● **WORK TO BE COMPLETED**: Could you restate all of the records exactly, leaving out the pictures?

Saved entries:
——————————

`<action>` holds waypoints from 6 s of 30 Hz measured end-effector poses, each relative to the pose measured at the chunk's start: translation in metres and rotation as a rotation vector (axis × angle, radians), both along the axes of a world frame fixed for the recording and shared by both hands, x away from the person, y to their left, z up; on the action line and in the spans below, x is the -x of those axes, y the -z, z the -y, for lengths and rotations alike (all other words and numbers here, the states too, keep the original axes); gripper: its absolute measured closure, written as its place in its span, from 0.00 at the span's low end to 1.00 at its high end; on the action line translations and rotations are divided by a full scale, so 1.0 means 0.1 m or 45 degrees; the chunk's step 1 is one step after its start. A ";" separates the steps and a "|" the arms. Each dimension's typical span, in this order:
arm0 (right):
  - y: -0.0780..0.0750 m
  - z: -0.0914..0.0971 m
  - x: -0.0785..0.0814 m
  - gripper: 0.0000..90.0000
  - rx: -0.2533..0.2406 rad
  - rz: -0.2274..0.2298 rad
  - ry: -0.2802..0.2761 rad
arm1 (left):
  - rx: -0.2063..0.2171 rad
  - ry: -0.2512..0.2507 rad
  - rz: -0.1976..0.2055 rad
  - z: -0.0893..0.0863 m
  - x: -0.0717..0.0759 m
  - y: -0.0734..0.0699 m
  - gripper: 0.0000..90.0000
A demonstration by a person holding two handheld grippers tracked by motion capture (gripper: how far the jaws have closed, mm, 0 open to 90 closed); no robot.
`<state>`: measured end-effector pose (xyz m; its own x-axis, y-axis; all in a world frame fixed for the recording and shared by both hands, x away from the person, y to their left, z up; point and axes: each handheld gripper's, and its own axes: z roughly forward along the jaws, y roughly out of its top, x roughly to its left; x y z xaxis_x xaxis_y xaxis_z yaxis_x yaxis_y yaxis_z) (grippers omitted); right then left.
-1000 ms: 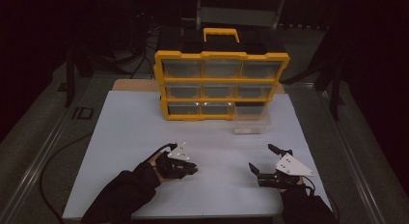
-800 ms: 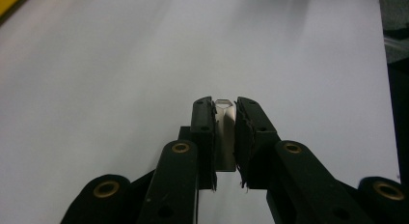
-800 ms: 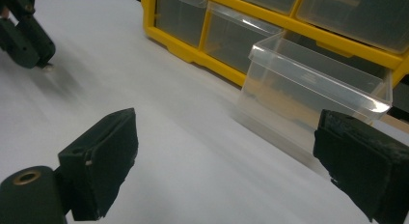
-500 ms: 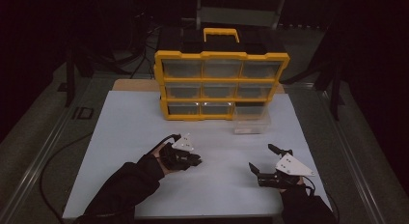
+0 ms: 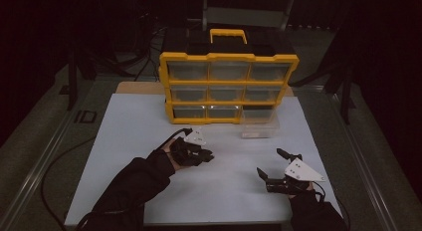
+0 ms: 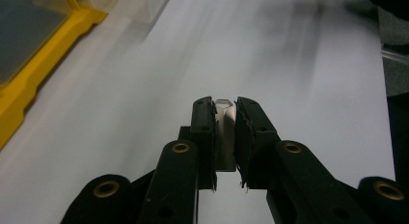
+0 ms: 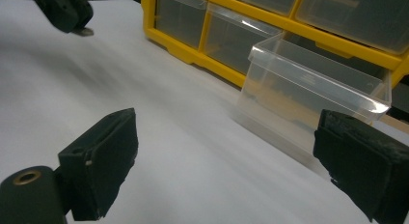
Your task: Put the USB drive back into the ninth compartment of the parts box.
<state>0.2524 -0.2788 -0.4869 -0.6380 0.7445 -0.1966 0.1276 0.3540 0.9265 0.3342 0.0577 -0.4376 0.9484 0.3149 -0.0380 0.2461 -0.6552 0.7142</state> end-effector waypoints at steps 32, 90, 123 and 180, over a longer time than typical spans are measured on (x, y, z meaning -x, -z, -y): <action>-0.01 0.00 0.01 0.09 0.001 0.006 -0.003 | 0.059 -0.012 0.002 0.56 -0.32 -0.31 0.88; -0.04 0.03 0.04 0.09 -0.043 0.022 -0.019 | 0.299 -0.255 0.013 1.33 -0.96 -0.67 0.88; -0.05 0.03 0.05 0.09 -0.042 0.023 -0.028 | 0.200 -0.310 -0.035 1.49 -1.16 -0.14 0.88; -0.01 -0.02 0.04 0.09 0.013 0.011 -0.013 | 0.277 -0.121 -0.009 0.34 -0.56 -0.36 0.00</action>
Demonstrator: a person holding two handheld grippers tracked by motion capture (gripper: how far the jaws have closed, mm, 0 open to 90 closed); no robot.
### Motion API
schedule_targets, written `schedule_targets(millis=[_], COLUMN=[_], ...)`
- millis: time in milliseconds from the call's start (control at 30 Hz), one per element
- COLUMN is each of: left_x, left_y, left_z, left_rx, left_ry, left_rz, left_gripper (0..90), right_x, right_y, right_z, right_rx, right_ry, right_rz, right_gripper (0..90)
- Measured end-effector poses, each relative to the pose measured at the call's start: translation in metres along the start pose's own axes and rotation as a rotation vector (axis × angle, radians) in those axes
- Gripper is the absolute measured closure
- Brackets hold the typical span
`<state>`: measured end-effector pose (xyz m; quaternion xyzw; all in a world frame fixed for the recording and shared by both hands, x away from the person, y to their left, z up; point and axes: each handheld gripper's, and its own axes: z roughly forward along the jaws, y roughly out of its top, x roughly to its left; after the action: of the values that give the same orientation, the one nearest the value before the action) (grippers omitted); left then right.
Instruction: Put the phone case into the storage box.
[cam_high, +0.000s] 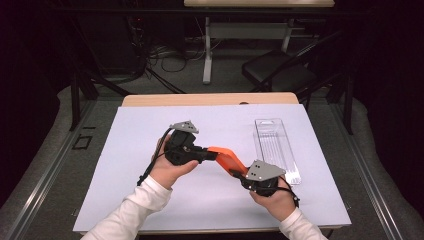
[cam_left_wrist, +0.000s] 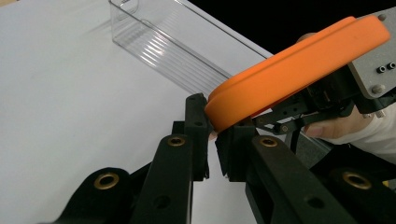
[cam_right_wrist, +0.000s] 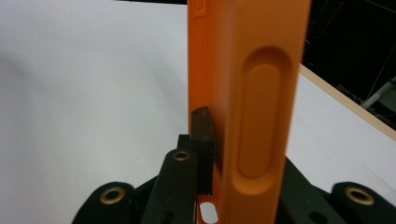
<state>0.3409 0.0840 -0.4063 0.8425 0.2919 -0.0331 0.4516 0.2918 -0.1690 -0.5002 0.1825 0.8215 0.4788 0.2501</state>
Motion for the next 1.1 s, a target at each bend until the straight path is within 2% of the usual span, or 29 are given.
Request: schedule_targets(millis=[367,633,800,1100], left_x=[0.002,0.005,0.008,0.018], left_y=[0.001,0.002,0.004,0.004], left_z=[0.002,0.003,0.003,0.008], left_rx=[0.024,0.049,0.078,0.098], left_ry=[0.033,0.051,0.081,0.110], left_rz=[-0.029,-0.052,-0.072,-0.118], left_gripper=[83.7,83.7,83.7,83.6], right_x=[-0.002,-0.004,-0.005,-0.004], right_y=[0.000,0.000,0.000,0.005], right_z=[-0.001,0.000,-0.001,-0.004], right_rx=[-0.003,-0.006,-0.011,-0.020], right_ry=[-0.016,-0.045,-0.075,-0.102], right_rz=[0.018,0.023,0.014,-0.018], right_gripper=[76.2,62.7,55.1,53.5])
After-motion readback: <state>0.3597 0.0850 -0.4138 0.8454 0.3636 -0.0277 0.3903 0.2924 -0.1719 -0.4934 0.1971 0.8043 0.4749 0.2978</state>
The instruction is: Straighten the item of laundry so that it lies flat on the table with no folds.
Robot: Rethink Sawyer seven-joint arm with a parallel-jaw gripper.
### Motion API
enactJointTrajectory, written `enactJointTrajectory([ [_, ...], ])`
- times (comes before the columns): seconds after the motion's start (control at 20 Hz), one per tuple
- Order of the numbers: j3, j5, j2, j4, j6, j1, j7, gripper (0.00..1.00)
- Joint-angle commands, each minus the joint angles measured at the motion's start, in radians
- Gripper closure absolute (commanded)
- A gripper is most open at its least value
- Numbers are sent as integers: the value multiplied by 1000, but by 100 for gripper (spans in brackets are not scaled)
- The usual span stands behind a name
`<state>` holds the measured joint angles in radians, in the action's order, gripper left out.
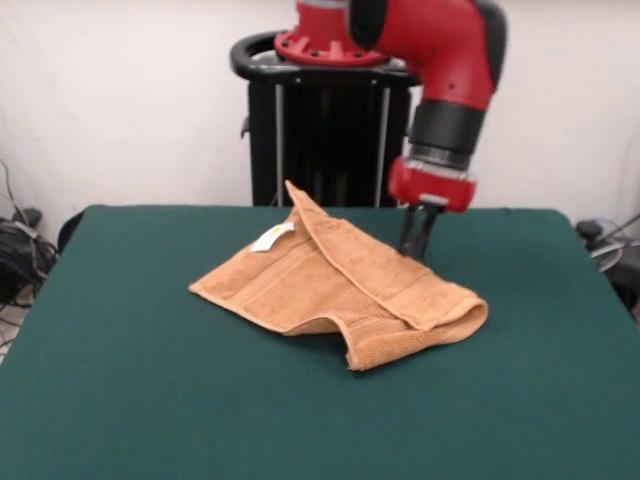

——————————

● **RESPONSE AREA**:
`<action>` holds waypoints from 6 s of 30 Hz measured end-effector poses, each relative to the pose measured at the chunk's start: translation in metres and rotation as a rotation vector (axis × angle, radians), both along the axes of a world frame fixed for the recording and shared by both hands, x away from the person, y to their left, z up; on the action line and in the spans below, x is the -x of those axes, y the -z, z the -y, for lengths and rotations alike (all other words and numbers here, the states too, keep the original axes); gripper: its absolute measured closure, written as its place in its span, from 0.00 at the span's low end to 1.00 at its high end; on the action line translations and rotations are divided by a full scale, so 1.0 means 0.1 m or 45 degrees; the chunk's step 1 is one step after its start. A ";" separates the steps and a "|" the arms. Each dimension's typical span, in this order:
arm0 (right):
  - y: -0.0780..0.0750 m
  - z: -0.0914..0.0971 m
  - x: -0.0785..0.0814 m
  - gripper: 0.0000..90.0000
  - rx: -0.2533..0.2406 rad
  - rz: -0.2274..0.2298 rad
  - ry: -0.2802..0.2761 rad
arm1 (left):
  - rx: -0.2063..0.2171 rad
  - ry: -0.2512..0.2507 rad
  - rz: -0.1976..0.2055 rad
  - z: -0.0893..0.0863 m
  - x: -0.0717..0.0759 m
  - y: -0.0734..0.0699 m
  - gripper: 0.0000..90.0000
A demonstration by a person holding two handheld grippers tracked by motion capture (gripper: how far the jaws have closed, mm, 0 open to 90 closed); no robot.
`<state>`: measured end-effector pose (xyz m; its own x-axis, y-axis; all in a world frame fixed for the recording and shared by both hands, x away from the person, y to their left, z up; point and axes: each handheld gripper's, and its own axes: z roughly forward along the jaws, y roughly out of its top, x roughly to its left; x y z xaxis_x xaxis_y xaxis_z yaxis_x yaxis_y yaxis_z) (grippers omitted); right then left.
-1000 ms: 
-800 ms: 
-800 ms: 
-500 ms: 
+0 ms: 
+0 ms: 
+0 ms: 
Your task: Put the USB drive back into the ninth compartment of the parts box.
<state>0.2524 -0.2788 -0.4869 -0.6380 0.7445 -0.1966 0.1276 0.3540 0.9265 0.3342 0.0577 -0.4376 0.9484 0.3149 -0.0380 0.2461 -0.6552 0.7142</state> end-effector waypoints at steps 32, 90, 123 and 180, over a longer time than typical spans are measured on (x, y, z meaning -x, -z, -y): <action>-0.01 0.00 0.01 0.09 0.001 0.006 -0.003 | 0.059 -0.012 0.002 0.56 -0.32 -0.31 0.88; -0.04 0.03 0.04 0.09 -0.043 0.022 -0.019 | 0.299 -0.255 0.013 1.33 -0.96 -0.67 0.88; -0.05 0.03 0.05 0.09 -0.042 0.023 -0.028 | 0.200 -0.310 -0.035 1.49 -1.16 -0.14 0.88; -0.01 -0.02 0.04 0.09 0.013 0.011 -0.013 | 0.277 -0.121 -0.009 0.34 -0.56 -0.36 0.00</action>
Demonstrator: a person holding two handheld grippers tracked by motion capture (gripper: how far the jaws have closed, mm, 0 open to 90 closed); no robot.
### Motion API
schedule_targets, written `schedule_targets(millis=[_], COLUMN=[_], ...)`
- millis: time in milliseconds from the call's start (control at 30 Hz), one per element
- COLUMN is each of: left_x, left_y, left_z, left_rx, left_ry, left_rz, left_gripper (0..90), right_x, right_y, right_z, right_rx, right_ry, right_rz, right_gripper (0..90)
- Measured end-effector poses, each relative to the pose measured at the call's start: translation in metres along the start pose's own axes and rotation as a rotation vector (axis × angle, radians) in those axes
- Gripper is the absolute measured closure
- Brackets hold the typical span
`<state>`: measured end-effector pose (xyz m; quaternion xyzw; all in a world frame fixed for the recording and shared by both hands, x away from the person, y to their left, z up; point and axes: each handheld gripper's, and its own axes: z roughly forward along the jaws, y roughly out of its top, x roughly to its left; after the action: of the values that give the same orientation, the one nearest the value before the action) (grippers omitted); left then right.
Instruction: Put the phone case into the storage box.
[cam_high, +0.000s] 
[cam_left_wrist, +0.000s] 
[cam_right_wrist, +0.000s] 
<state>0.3409 0.0840 -0.4063 0.8425 0.2919 -0.0331 0.4516 0.2918 -0.1690 -0.5002 0.1825 0.8215 0.4788 0.2501</state>
Motion for the next 1.1 s, a target at each bend until the straight path is within 2% of the usual span, or 29 are given.
Request: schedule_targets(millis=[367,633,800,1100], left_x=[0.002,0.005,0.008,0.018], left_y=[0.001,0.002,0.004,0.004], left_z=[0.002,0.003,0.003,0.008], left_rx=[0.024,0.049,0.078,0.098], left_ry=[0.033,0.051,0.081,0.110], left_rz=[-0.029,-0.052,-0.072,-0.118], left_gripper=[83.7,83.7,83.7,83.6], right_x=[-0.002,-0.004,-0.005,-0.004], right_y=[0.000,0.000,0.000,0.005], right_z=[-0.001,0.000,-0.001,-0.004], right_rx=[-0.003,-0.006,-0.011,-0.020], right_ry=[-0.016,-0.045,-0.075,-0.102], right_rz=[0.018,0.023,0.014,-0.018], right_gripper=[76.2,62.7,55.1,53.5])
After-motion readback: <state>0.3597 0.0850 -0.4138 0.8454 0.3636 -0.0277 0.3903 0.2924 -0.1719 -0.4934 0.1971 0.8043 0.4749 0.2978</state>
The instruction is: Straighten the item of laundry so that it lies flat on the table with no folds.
Robot: Rethink Sawyer seven-joint arm with a parallel-jaw gripper.
### Motion API
enactJointTrajectory, written `enactJointTrajectory([ [_, ...], ])`
- times (comes before the columns): seconds after the motion's start (control at 20 Hz), one per tuple
- Order of the numbers: j3, j5, j2, j4, j6, j1, j7, gripper (0.00..1.00)
- Joint-angle commands, each minus the joint angles measured at the motion's start, in radians
- Gripper closure absolute (commanded)
- A gripper is most open at its least value
- Numbers are sent as integers: the value multiplied by 1000, but by 100 for gripper (spans in brackets are not scaled)
- The usual span stands behind a name
`<state>` holds the measured joint angles in radians, in the action's order, gripper left out.

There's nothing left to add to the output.